In China, regulatory thresholds for OCPs in agricultural soils have been established to mitigate these risks. For instance, the risk screening values for HCHs and DDTs in agricultural soils are set at 0.10 mg·kg⁻¹ according to the national soil environmental quality standards (GB 15618-2018) [10]. These thresholds are crucial for assessing and managing the potential contamination risks associated with OCPs. The specific ecological risks of OCPs include bioaccumulation in food chains, which can lead to toxic effects on higher trophic levels and disrupt ecosystem balance [11,12]. For human health, exposure to OCPs through contaminated food and water can cause acute poisoning, cancer, and neurological disorders [13]. Studies have also shown that OCPs can pose risks to soil microorganisms and affect soil health, further influencing agricultural productivity [14]. Therefore, risk assessment of residual OCPs is crucial for protecting the ecological environment and human health.

The health risk assessment (HRA) model recommended by USEPA is a robust tool for evaluating agricultural soil contamination risks, widely applied in studies of OCPs in farmland soils [14,15,16]. Conventional HRA relies on fixed parameters (e.g., ingestion rates, exposure frequency) to generate single-point risk estimates, yet fails to account for soil pollutant heterogeneity and population variability. Monte Carlo simulation addresses these limitations by integrating probability distributions of key variables to quantify risk likelihoods within confidence intervals (e.g., 5th–95th percentile) [17,18,19]. However, there is currently no unified standard for evaluating soil environmental ecological risk. Given the bio-amplification effects of OCPs in the food chain, food chain-related models are widely used both domestically and internationally to evaluate ecological risks. For instance, Urzelai et al. [20] established HCHs risk thresholds for soil invertebrates using toxicological benchmarks, while Long et al.’s [21] effect-range thresholds (ERL: effects range low; ERM: effects range median) delineate pollutant impacts on soil biota. These methodologies have become cornerstone approaches for evaluating OCPs’ ecological risks across soil ecosystems [22].
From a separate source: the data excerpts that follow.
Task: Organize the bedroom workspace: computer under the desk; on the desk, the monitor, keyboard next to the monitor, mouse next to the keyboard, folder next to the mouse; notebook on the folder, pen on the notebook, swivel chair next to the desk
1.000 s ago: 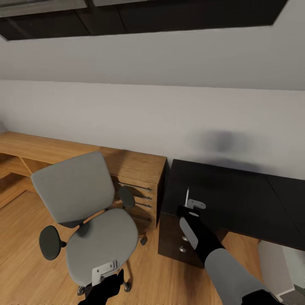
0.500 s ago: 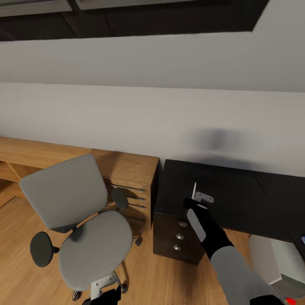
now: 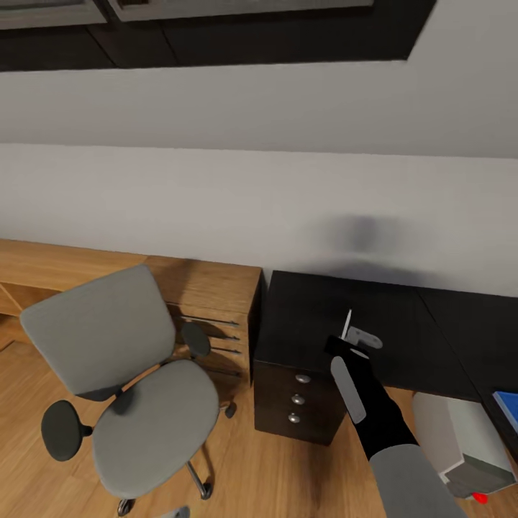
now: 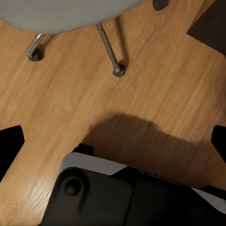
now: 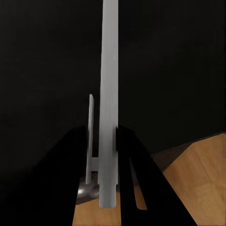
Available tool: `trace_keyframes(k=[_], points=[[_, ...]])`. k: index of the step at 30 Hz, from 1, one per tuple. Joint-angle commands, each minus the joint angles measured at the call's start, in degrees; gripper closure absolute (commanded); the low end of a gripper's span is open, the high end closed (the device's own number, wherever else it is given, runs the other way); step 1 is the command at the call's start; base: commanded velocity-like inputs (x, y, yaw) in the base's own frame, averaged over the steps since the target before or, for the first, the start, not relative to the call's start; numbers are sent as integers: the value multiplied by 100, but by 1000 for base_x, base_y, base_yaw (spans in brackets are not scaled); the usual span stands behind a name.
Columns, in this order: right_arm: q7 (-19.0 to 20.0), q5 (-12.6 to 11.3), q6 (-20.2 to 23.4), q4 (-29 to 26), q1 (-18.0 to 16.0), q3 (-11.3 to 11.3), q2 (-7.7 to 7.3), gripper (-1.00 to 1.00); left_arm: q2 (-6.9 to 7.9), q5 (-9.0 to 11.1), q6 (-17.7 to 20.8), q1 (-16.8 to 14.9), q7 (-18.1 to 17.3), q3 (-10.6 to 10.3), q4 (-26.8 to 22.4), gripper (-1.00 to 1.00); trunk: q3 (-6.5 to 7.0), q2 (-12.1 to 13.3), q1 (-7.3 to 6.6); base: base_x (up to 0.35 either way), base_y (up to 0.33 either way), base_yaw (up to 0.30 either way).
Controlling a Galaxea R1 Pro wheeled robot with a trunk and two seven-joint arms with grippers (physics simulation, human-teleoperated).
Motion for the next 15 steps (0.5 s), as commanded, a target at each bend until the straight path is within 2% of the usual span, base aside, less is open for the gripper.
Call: trace_keyframes(k=[1, 4, 9, 12, 15], points=[[-53, -43, 13, -8, -4, 10, -7, 100, 16, 46, 12, -1, 35, 11, 76, -100, 10, 32, -19, 0, 0, -63], [-59, -43, 11, -8, -3, 10, -13, 100, 33, 47, -1, -4, 31, 106, 359, -100, 69, 152, -85, 0, 0, -143], [-61, -42, 1, -8, -3, 1, -22, 100, 40, 48, -6, -8, 23, 181, 519, -100, 171, 351, -194, 0, 0, -238], [-58, -39, -4, -8, -3, -36, -25, 100, 41, 51, -7, -9, 22, 190, 541, -100, 175, 351, -194, 0, 0, -277], [-54, -36, -18, 0, -3, -195, -30, 100, 41, 53, -7, -9, 21, 197, 559, -100, 177, 351, -194, 0, 0, -289]])
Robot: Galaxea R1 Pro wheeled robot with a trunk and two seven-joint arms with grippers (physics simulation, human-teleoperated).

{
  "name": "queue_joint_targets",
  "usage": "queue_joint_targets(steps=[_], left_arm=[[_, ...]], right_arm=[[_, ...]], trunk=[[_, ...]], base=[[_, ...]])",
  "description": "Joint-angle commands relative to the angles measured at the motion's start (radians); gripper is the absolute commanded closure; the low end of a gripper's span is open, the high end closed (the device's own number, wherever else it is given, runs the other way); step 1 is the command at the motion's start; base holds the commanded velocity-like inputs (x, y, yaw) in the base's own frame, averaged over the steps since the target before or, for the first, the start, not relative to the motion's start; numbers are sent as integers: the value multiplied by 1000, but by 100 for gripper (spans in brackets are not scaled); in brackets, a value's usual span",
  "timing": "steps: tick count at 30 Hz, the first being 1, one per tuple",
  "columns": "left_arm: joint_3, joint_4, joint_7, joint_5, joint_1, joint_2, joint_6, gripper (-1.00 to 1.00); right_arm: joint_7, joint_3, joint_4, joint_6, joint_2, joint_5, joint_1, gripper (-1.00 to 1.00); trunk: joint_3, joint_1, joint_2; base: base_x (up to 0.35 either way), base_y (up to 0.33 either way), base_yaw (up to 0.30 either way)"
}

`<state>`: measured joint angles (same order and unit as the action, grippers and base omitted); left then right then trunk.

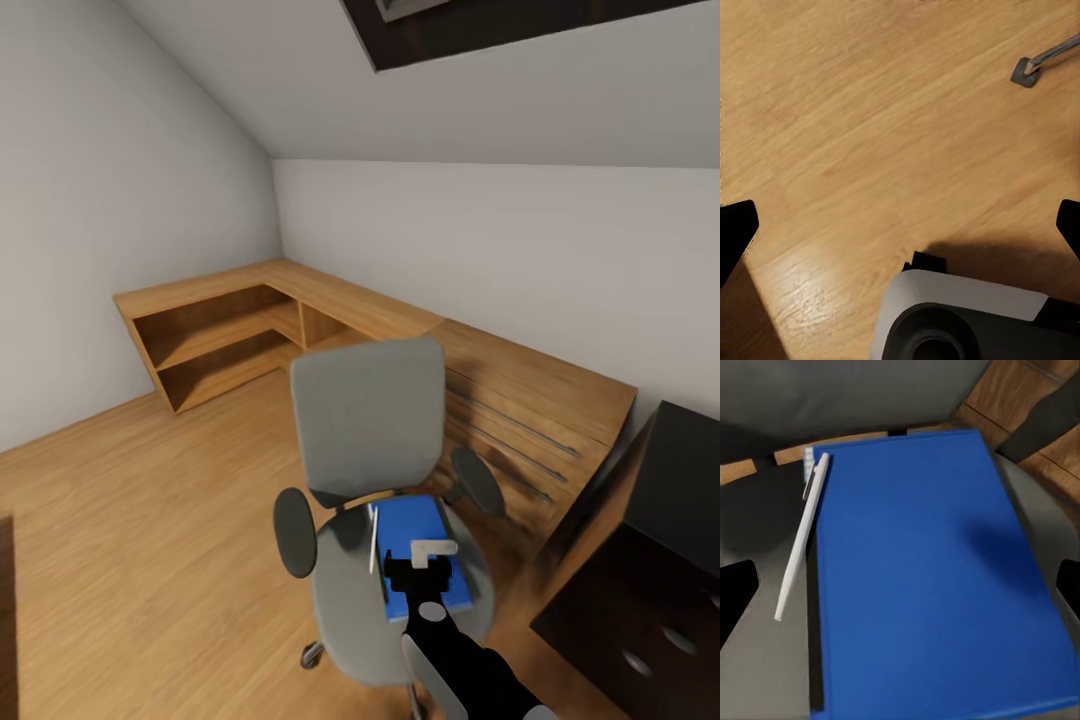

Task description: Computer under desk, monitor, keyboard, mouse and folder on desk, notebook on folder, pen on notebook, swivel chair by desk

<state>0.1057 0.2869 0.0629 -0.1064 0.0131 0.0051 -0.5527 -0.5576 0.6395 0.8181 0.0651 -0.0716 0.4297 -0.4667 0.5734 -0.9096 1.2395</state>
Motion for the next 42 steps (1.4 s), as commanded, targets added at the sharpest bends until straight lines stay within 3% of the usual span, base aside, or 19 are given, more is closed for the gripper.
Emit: queue_joint_targets(steps=[1, 7, 39, 42], left_arm=[[-4, 2, 0, -10, 1, 0, -1, -100], [-6, 2, 0, -9, 1, 1, -1, -100], [-7, 13, 1, -9, 1, 1, -2, -100], [-6, 17, 1, -9, 1, -1, -2, -100]], right_arm=[[-7, 4, 1, 6, 1, 3, -1, -100], [-6, 5, 1, 5, 2, 3, -1, -100], [-8, 0, -10, 9, 9, 6, -1, -100], [-9, 0, -10, 9, 9, 7, -1, -100]], trunk=[[1, 0, 1], [1, 0, 1], [1, 0, 1], [10, -12, 22]], base=[[141, 222, 0], [106, 220, 0], [91, 54, 0], [2, 2, 0]])
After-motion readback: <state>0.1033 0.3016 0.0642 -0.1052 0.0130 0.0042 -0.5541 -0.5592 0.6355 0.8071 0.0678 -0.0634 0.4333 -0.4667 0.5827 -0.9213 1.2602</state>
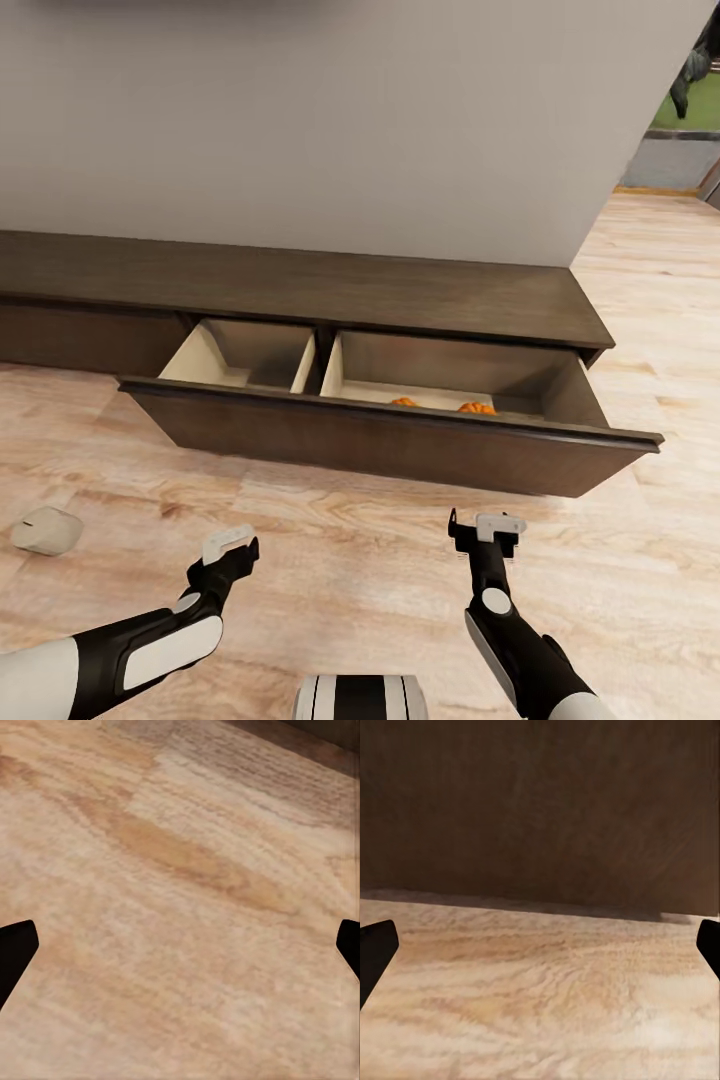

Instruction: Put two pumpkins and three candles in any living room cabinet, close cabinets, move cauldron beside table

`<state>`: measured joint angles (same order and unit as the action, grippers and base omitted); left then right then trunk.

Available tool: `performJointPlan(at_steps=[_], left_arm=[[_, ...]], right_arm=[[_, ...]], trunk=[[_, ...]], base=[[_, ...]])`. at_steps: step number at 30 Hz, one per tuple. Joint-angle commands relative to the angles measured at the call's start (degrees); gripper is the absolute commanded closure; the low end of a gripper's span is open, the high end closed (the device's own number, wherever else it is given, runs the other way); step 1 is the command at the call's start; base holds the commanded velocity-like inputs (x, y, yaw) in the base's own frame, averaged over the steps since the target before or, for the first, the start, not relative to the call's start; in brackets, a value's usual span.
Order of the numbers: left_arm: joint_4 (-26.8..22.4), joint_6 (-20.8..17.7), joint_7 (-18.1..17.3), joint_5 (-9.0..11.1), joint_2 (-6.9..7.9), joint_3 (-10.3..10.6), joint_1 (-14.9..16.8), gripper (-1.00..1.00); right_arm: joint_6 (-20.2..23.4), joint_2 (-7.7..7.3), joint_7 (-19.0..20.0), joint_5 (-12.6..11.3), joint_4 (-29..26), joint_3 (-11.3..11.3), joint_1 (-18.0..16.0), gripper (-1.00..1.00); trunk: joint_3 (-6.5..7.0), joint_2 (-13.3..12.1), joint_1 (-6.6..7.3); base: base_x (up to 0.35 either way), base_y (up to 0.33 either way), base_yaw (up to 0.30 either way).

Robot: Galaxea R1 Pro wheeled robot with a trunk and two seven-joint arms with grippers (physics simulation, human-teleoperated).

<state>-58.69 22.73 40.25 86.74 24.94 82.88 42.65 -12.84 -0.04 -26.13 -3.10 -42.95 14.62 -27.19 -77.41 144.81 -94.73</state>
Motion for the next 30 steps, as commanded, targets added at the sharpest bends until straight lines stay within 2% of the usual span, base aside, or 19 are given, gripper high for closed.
performJointPlan(at_steps=[1,6,10,12,13,14,15,16,20,22,23,24,25,27,30], left_arm=[[-0.09,0.30,0.16,0.27,0.01,0.36,0.10,-1.00],[-0.05,0.27,0.41,0.32,-0.25,0.66,0.11,-1.00],[3.00,0.11,0.34,0.42,-2.43,0.72,0.09,-1.00],[8.33,0.20,0.39,0.24,-6.13,0.70,0.09,-1.00],[9.75,0.22,0.40,0.21,-7.11,0.68,0.08,-1.00],[14.45,0.15,0.33,0.11,-9.83,0.57,0.10,-1.00],[17.89,0.08,0.22,0.03,-11.47,0.44,0.12,-1.00],[19.61,0.05,0.18,-0.03,-12.30,0.37,0.10,-1.00],[32.07,-1.18,-1.54,-0.19,-18.81,0.09,0.36,-1.00],[34.01,-4.23,-3.28,-0.16,-19.61,0.03,1.18,-1.00],[34.76,-7.06,-4.72,-0.07,-19.92,-0.11,1.83,-1.00],[35.58,-11.20,-7.00,0.06,-20.23,-1.22,2.47,-1.00],[35.86,-12.21,-7.69,0.08,-20.35,-1.82,2.60,-1.00],[36.68,-14.62,-9.65,0.09,-20.77,-4.35,2.92,-1.00],[37.15,-15.82,-10.61,0.11,-20.92,-7.03,3.22,-1.00]], right_arm=[[-0.38,-0.04,-0.32,-0.33,0.04,0.24,-0.05,-1.00],[-0.73,-0.02,-0.33,-0.33,0.06,0.23,-0.05,-1.00],[-1.46,-0.04,-0.27,-0.37,0.22,0.22,-0.05,-1.00],[-2.68,0.01,-0.26,-0.33,0.55,0.23,-0.05,-1.00],[-2.92,0.03,-0.27,-0.31,0.61,0.23,-0.05,-1.00],[-3.38,0.08,-0.30,-0.22,0.73,0.27,-0.05,-1.00],[-3.55,0.10,-0.31,-0.15,0.77,0.31,-0.05,-1.00],[-3.63,0.11,-0.31,-0.11,0.79,0.33,-0.05,-1.00],[-4.13,0.16,-0.33,0.07,0.84,0.53,-0.05,-1.00],[-4.17,0.14,-0.29,0.09,0.85,0.56,-0.05,-1.00],[-4.19,0.14,-0.29,0.09,0.85,0.57,-0.05,-1.00],[-4.20,0.14,-0.26,0.10,0.85,0.58,-0.05,-1.00],[-4.22,0.14,-0.26,0.10,0.85,0.58,-0.05,-1.00],[-4.25,0.13,-0.27,0.11,0.85,0.58,-0.05,-1.00],[-4.43,0.13,-0.26,0.11,0.85,0.60,-0.05,-1.00]], trunk=[[-0.04,0.02,-0.01],[-0.04,0.02,-0.01],[-0.04,0.02,-0.01],[-0.04,0.02,-0.01],[-0.04,0.02,-0.01],[-0.04,0.02,-0.01],[-0.04,0.02,-0.01],[-0.04,0.02,-0.01],[-0.04,0.02,-0.01],[-0.04,0.02,-0.01],[-0.04,0.02,-0.01],[-0.04,0.02,-0.01],[-0.04,0.02,-0.01],[-0.04,0.02,-0.01],[-0.04,0.02,-0.01]], base=[[0.150,0.000,0.000],[0.063,0.000,0.000],[0.176,-0.010,0.000],[0.080,-0.007,0.000],[0.040,-0.003,0.000],[0.026,-0.002,0.000],[0.016,-0.001,0.000],[0.013,-0.001,0.000],[0.005,0.000,0.000],[0.001,0.000,0.000],[0.000,0.000,0.000],[0.000,0.000,0.000],[0.000,0.000,0.000],[0.000,0.000,0.000],[0.000,0.000,0.000]])
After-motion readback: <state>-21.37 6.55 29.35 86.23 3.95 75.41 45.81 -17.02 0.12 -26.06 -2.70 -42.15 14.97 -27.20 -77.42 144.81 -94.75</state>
Ningbo, a major agricultural base in Zhejiang Province and a highly urbanized region has seen rapid development in intensive agriculture driven by the increasing demand for agricultural products. Historically, from 1980 to 1984, Ningbo used approximately 25,000 tons of OCPs to boost agricultural yields [23,24]. This extensive historical use has likely led to significant OCPs residue problems in the region. A study in 2012 reported that the concentrations of OCPs in suburban agricultural soils of Ningbo ranged from n.d. to 41.3 µg·kg⁻¹ [25], indicating that high levels of OCPs residues persist in soils even decades after the implementation of bans. Moreover, residues of multiple OCPs have been detected in economic seafood from the Ningbo area [26]. This “high historical input-strong environmental persistence-multi-medium diffusion” characteristic poses a serious threat to regional soil health and human safety.

Therefore, the contamination status of OCPs (HCHs and DDTs), their spatial distribution, and potential risks of human health and ecosystem in soils collected from farmland of the Ningbo region, China, were comprehensively investigated in this study. By achieving these objectives, this study aimed to contribute to a deeper understanding of the environmental hazards associated with OCPs and support sustainable agricultural practices and environmental management in the region.

2. Materials and Methods

2.1. Study Area and Sample Collection

Ningbo, situated in the eastern coastal region of Zhejiang Province and at the southern wing of the Yangtze River Delta, is characterized by a subtropical monsoon climate with mild temperatures, ample humidity, and distinct seasons. The annual mean temperature ranges from 16.4 °C to 17.5 °C, and the average annual precipitation is approximately 1480 mm, concentrated mainly from May to September. The region’s land use is diverse, dominated by arable land, forestland, and water bodies, with arable land primarily used for cultivating rice and vegetables. Soil types varied, including red soil, yellow soil, paddy soil, and coastal saline soil, with textures predominantly consisting of clay and loam. Ningbo, with its long-standing agricultural history, remains one of the key agricultural production areas in Zhejiang Province.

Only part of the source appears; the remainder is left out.